One way to figure out a payoff plan for a credit card that has a zero percent interest promotional rate, divide the number of months you have until the rate expires by the balance you’ll be putting onto the card. The sum is how much you’d have to pay each month in order to pay the card off before the promotional rate expires.
Once you’ve done the math, it’s possible to compare how long you would have to pay off the balance on a loan, as well as what the monthly payment would be on both the loan and the credit card (and whether or not you can afford the monthly payment).
5. Calculating Fees
It’s easy to see that interest has a large impact on the cost of debt, but fees can sometimes squeeze by unnoticed. Here are a few fees you might see with a credit card:
If you’re transferring a balance, keep in mind that some credit cards charge a balance transfer fee, which is typically around 3 to 5 percent of the balance you’re transferring
If you plan to obtain a cash advance, there could be a cash advance fee
If you pay late, some credit cards charge a fee and a penalty APR — meaning you could end up paying interest even if you have an introductory offer
Here are a few fees you might see with a personal loan:
Some loans have an origination fee, which is a fee for taking on the loan and is typically a certain percentage of the loan balance
Prepayment penalties, which are fees for paying off the loan early
Late payment fees, though the way the fee is calculated depends on the lender (some charge a specific dollar amount and some charge a percentage of the balance)
Once you’ve narrowed down your top choices of credit cards and personal loans, read their terms to see exactly what fees you might encounter with each.
6. Adding it all up
After you’ve collected all this information, adding it all up to see how the personal loans and credit cards you’re most interested in comparing is easy. As a recap, here are some helpful tips to consider:
Make a vertical list of the best credit cards and personal loans you pre-qualified for
Make a column for the interest rate (low and high if variable) and the cost of the fees you know you’ll have to pay no matter what, such as origination fees for personal loans or balance transfer fees if you’re transferring debt onto a credit card
Make a column for the monthly payment (showing a range for variable rate loans and credit cards)
With these tips you should be able to see how the numbers add up under each loan and credit card you want to consider. Once you’ve seen these numbers, it should be easier to decide for yourself whether a personal loan will be cheaper than a credit card.
Beyond the numbers: Which product is better for you?
Sometimes, the decision of what financial product to choose goes beyond the numbers. It’s also important to consider lifestyle factors as well as personal preference.

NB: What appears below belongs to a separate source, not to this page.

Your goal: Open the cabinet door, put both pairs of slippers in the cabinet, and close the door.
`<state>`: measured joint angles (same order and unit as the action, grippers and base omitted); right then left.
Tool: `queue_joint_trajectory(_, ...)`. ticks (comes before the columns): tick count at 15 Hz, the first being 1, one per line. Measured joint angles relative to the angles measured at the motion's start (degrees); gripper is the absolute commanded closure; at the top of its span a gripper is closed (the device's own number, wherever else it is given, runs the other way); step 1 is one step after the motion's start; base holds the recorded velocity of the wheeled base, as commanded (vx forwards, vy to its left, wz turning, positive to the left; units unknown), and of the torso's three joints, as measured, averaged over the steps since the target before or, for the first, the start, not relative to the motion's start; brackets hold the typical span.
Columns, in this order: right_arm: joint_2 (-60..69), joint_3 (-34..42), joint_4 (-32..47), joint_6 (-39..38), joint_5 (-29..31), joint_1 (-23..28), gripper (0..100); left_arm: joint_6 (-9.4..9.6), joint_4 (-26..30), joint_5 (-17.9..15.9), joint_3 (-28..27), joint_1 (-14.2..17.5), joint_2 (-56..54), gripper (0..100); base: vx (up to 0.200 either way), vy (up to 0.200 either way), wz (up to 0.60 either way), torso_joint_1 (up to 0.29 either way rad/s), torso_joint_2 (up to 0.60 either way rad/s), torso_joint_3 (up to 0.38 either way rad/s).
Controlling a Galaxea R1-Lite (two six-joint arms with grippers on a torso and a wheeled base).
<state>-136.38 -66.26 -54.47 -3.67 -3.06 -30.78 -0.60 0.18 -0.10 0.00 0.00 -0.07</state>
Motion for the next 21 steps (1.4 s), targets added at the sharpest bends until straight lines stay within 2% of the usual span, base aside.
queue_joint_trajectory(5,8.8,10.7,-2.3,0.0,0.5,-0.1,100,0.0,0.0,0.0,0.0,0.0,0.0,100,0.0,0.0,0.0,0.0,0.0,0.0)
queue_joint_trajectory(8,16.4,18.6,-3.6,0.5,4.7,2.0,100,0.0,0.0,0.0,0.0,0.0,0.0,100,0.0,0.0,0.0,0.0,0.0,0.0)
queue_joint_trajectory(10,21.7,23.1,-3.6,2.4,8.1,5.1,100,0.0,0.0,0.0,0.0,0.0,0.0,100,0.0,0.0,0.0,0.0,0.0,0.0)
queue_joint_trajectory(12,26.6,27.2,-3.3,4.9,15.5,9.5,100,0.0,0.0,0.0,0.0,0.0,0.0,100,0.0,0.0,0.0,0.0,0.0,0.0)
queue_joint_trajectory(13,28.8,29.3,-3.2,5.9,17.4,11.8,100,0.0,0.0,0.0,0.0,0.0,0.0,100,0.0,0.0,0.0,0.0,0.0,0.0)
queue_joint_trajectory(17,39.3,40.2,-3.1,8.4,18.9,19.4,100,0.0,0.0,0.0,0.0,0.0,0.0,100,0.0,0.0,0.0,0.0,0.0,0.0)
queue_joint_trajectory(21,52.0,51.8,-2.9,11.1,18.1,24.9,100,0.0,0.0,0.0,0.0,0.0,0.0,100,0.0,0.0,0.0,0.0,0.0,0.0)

Below are just a few examples of how these might override the numbers for you:
You might find that a credit card would be cheaper for you, but still want to choose a personal loan because you’re scared you’ll fall deeper into debt if you have access to a revolving line of credit
You might find yourself changing preferences because of whatever it is you’re financing
How much you can afford to pay monthly might change your preference — for example, a personal loan with a shorter repayment period will cost you less in interest and get you out of debt faster, but you might not be able to afford the monthly payments unless you choose a longer repayment term
The moral of the story is this: Numbers are important, but so are your personal needs. When you’re choosing the best financial product for you, consider all the factors that are important to you before making your decision, so you can be sure you end up with the best price and a product you can handle.